#### Directions for this task:
In the data below, find every line with the string "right" and pull it out.

[Data section]

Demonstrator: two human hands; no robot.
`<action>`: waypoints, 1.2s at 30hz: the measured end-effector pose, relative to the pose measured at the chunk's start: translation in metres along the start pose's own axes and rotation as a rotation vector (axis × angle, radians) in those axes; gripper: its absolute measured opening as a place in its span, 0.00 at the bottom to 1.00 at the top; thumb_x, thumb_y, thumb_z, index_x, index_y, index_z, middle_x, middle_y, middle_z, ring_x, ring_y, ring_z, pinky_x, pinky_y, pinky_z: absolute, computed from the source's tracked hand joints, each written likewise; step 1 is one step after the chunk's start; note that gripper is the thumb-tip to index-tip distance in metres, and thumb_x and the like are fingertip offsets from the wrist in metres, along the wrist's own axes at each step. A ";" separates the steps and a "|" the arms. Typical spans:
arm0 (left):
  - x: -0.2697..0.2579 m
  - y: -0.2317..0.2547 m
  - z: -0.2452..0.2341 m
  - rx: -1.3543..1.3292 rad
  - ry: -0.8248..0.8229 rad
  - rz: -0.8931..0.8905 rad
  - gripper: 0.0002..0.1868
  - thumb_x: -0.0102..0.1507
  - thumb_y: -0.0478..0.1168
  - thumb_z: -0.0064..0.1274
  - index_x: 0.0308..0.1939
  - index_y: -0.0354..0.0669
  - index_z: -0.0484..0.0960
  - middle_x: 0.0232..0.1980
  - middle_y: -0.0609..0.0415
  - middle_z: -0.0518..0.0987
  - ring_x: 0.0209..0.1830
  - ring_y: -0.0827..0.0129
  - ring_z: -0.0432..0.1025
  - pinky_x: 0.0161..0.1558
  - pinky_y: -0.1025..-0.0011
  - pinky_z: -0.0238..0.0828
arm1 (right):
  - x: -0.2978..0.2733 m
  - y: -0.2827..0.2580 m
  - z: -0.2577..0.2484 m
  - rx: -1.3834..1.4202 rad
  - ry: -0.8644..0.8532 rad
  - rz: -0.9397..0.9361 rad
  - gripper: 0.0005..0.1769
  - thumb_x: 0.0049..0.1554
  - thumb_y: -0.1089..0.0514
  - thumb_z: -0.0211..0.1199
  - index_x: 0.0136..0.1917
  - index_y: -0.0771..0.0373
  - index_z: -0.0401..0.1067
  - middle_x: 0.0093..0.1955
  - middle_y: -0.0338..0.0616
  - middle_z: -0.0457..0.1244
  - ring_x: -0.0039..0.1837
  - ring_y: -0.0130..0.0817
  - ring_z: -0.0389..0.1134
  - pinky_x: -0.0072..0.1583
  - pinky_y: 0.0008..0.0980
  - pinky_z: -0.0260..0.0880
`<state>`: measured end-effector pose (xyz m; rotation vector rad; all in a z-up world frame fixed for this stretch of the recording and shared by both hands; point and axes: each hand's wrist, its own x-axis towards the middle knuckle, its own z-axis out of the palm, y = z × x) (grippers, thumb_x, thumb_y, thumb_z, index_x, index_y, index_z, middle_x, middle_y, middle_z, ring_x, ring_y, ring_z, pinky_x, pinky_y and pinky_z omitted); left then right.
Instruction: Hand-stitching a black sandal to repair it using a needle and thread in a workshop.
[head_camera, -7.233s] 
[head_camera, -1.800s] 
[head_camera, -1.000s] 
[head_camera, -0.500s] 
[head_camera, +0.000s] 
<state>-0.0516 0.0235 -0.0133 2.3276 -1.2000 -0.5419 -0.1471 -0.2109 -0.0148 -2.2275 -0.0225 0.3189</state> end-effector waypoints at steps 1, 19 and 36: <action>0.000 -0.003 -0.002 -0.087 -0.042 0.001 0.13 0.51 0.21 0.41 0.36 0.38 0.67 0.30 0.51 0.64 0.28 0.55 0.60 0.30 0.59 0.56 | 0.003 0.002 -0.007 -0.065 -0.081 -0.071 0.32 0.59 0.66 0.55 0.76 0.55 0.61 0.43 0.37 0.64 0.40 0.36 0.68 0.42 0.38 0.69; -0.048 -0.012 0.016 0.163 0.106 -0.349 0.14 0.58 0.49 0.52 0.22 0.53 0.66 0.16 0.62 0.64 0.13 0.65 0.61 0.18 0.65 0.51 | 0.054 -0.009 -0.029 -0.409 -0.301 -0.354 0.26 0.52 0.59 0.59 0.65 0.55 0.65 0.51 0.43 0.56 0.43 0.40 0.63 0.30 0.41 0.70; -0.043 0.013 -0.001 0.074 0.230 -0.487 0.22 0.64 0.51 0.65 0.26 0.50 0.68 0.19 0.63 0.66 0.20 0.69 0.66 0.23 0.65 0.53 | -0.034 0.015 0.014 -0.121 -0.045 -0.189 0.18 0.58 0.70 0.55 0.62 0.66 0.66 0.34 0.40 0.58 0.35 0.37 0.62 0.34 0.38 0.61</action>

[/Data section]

#### Result for this task:
arm1 (right):
`<state>`: measured end-effector pose (xyz m; rotation vector rad; all in a z-up world frame fixed for this stretch of the recording and shared by both hands; point and axes: each hand's wrist, its own x-axis towards the middle knuckle, its own z-axis out of the palm, y = z × x) (grippers, thumb_x, thumb_y, thumb_z, index_x, index_y, index_z, middle_x, middle_y, middle_z, ring_x, ring_y, ring_z, pinky_x, pinky_y and pinky_z omitted); left then right.

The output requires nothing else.